Mainframe Automation
Role details
Job location
Tech stack
Job description
- Own the mainframe automation strategy and roadmap to improve reliability, detection, and recovery.
- Scale automated solutions across infrastructure domains (batch, storage, networking, middleware) using APIs, orchestration, and infrastructure-as-code.
- Architect and govern multi-site failover automation; maintain and test DR playbooks and runbooks.
- Define and operationalize SLOs/SLIs, error budgets, and alerting standards; reduce MTTA/MTTR through event correlation and automated remediation.
- Instill disciplined engineering: peer reviews, version control, change management gates, and automation standards aligned to risk/compliance.
- Build and lead a high-performing team; develop talent in REXX, z/OS automation, DevOps, and integration.
- Partner across platforms, applications, cyber, risk, and compliance to prioritize automation investments that reduce toil and operational risk.

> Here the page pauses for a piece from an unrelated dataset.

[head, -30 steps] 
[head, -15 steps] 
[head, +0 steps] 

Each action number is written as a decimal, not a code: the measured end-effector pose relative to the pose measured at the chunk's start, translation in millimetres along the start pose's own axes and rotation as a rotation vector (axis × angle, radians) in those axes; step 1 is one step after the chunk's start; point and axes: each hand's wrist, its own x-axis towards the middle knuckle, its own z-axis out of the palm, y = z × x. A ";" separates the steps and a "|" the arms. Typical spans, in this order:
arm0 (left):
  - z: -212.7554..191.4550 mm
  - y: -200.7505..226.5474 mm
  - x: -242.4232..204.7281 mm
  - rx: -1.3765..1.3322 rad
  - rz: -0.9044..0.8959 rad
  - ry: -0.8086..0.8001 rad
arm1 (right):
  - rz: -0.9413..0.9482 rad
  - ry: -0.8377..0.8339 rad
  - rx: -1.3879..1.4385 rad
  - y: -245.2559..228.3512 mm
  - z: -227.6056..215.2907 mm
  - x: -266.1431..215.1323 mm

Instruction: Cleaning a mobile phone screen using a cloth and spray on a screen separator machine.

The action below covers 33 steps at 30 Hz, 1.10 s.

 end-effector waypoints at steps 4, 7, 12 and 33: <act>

- Own KPIs and continuous improvement cycles; communicate performance, risks, and outcomes to senior stakeholders.
Responsibilities:
-
Technical leadership and hands-on guidance in:
-
Mainframe automation frameworks and system state management
-
Expert-level REXX scripting; deep z/OS operating environment expertise
-
Designing/supporting automated failover in multi-site environments
-
RESTful APIs and systems integration for orchestration
-
DevOps tooling (e.g., Jenkins including Zowe plug-in, Ansible) and CI/CD for mainframe workloads
-
ServiceNow ITSM workflows and automation
-
AIOps/event-management platforms (e.g., Moogsoft or equivalent)
-
SQL, JCL, ISPF/TSO and related toolchains
Governance, risk, and controls:
- Strong change control discipline (Git, peer reviews, deployment safeguards)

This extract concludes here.